WHAT YOU HAVE TO DO:
Everything in the data below is left aside except the lines from the one containing "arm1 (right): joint" through the one containing "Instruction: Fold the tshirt"; repeat those exactly.

DATA FOR REVIEW:
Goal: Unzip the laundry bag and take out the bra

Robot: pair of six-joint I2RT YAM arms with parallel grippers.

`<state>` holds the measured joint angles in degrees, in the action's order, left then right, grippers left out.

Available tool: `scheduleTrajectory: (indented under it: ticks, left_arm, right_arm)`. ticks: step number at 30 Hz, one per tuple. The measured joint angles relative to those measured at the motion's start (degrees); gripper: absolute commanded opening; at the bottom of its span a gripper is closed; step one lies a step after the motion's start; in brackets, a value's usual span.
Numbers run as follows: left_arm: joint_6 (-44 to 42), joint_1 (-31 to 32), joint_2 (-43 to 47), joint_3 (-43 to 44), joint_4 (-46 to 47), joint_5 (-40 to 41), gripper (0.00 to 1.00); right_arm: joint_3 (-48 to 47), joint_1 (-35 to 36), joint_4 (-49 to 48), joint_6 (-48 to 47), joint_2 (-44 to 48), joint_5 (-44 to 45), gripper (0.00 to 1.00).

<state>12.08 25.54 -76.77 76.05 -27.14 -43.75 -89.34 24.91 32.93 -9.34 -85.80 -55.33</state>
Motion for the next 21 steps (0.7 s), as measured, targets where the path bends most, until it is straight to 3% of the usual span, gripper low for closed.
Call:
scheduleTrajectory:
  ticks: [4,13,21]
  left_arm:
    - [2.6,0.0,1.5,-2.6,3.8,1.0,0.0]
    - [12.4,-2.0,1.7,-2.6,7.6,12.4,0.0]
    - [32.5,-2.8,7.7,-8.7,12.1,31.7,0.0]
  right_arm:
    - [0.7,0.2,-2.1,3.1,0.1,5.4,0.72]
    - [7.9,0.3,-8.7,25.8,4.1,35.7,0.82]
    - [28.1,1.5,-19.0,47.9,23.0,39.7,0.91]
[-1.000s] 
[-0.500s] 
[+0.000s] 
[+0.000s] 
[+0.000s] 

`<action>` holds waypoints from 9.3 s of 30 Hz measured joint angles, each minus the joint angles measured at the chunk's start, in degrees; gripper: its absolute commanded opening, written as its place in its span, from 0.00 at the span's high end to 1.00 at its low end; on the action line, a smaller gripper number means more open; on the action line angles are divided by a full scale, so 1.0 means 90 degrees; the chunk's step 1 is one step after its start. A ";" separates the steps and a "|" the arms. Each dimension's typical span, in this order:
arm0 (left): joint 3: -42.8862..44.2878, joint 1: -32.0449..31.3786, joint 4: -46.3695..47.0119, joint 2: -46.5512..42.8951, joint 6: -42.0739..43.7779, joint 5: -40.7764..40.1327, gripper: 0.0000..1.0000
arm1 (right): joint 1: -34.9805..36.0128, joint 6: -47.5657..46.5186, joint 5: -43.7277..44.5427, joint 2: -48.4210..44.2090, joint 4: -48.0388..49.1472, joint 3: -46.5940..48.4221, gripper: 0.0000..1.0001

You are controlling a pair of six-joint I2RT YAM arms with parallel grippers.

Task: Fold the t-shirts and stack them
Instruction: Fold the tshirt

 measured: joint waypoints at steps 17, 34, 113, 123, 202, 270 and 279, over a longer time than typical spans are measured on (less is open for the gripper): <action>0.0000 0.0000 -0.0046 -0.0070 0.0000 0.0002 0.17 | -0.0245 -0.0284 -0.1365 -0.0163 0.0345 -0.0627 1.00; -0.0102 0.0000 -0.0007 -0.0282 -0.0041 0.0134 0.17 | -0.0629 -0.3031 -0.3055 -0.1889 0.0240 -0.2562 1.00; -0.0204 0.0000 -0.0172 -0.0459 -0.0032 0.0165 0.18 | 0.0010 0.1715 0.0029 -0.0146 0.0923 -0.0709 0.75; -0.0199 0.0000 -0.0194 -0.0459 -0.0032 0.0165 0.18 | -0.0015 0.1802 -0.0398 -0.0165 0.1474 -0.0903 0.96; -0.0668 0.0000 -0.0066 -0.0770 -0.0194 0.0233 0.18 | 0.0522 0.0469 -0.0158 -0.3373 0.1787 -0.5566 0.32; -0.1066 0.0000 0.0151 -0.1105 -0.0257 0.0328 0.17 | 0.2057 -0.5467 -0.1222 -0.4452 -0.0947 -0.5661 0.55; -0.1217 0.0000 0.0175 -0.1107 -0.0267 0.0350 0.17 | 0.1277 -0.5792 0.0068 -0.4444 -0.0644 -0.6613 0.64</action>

REPLY TO THE TASK:
arm1 (right): joint 1: -34.9805..36.0128, joint 6: -47.5657..46.5186, joint 5: -43.7277..44.5427, joint 2: -48.4210..44.2090, joint 4: -48.0388..49.1472, joint 3: -46.5940..48.4221, gripper: 0.0000..1.0001

You are controlling a pair of six-joint I2RT YAM arms with parallel grippers.

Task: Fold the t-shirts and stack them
Instruction: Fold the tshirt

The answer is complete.